• DIRECTIONS: Exact transcription begins at the first line of the material below and ends with the line holding "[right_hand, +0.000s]"; pictures are skipped.

• AVAILABLE DATA:
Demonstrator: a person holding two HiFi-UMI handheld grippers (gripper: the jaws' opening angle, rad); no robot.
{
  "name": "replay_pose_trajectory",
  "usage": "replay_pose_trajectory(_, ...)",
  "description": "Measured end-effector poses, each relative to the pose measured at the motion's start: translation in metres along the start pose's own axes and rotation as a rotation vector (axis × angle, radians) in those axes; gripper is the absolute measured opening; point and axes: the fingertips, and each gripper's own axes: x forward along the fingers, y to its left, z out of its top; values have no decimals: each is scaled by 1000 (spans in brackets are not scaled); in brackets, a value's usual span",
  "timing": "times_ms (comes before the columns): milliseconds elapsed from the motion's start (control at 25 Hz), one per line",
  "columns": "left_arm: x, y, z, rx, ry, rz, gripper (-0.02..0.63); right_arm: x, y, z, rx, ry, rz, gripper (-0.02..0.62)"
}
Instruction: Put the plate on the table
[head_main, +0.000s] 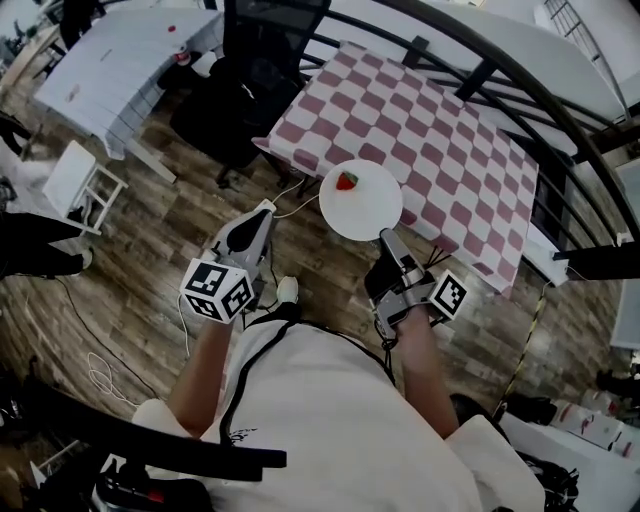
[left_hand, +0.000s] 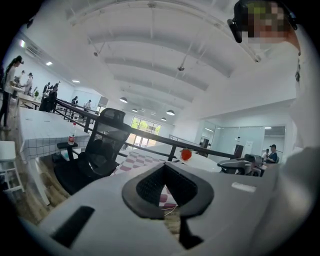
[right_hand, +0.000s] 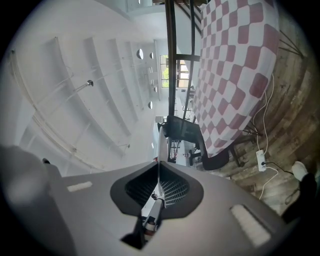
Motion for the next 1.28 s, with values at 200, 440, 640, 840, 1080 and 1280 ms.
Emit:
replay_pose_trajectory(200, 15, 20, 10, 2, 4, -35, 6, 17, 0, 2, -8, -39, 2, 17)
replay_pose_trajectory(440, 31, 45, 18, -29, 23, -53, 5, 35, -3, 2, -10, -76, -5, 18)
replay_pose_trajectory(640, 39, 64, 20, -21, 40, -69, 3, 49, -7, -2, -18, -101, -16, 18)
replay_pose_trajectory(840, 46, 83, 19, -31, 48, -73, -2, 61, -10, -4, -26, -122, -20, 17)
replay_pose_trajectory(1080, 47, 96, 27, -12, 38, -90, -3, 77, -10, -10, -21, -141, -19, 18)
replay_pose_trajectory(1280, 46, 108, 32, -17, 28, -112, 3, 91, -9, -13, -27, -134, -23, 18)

• EXERCISE RESULT:
Demonstrator: a person holding two HiFi-UMI handheld grippers (gripper: the jaws' opening angle, rad); no robot.
{
  "name": "replay_pose_trajectory",
  "usage": "replay_pose_trajectory(_, ...)",
  "description": "Measured end-effector poses, each relative to the pose measured at the motion's start: translation in metres along the start pose's own axes and rotation as a rotation vector (axis × angle, radians) in those axes; gripper is the absolute measured opening; point and axes: the fingertips, and each gripper's own axes: x forward along the fingers, y to its left, z out of its top; values have no decimals: each is scaled by 1000 (spans in brackets are not scaled); in brackets, a value's usual span",
  "timing": "times_ms (comes before the columns): milliseconds elapsed from the motion's start (control at 25 Hz), one per line",
  "columns": "left_arm: x, y, z, rx, ry, rz, gripper (-0.02..0.63); right_arm: x, y, z, rx, ry, rz, gripper (-0.02..0.62)"
}
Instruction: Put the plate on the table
[head_main, +0.000s] 
[left_hand, +0.000s] 
[right_hand, +0.000s] 

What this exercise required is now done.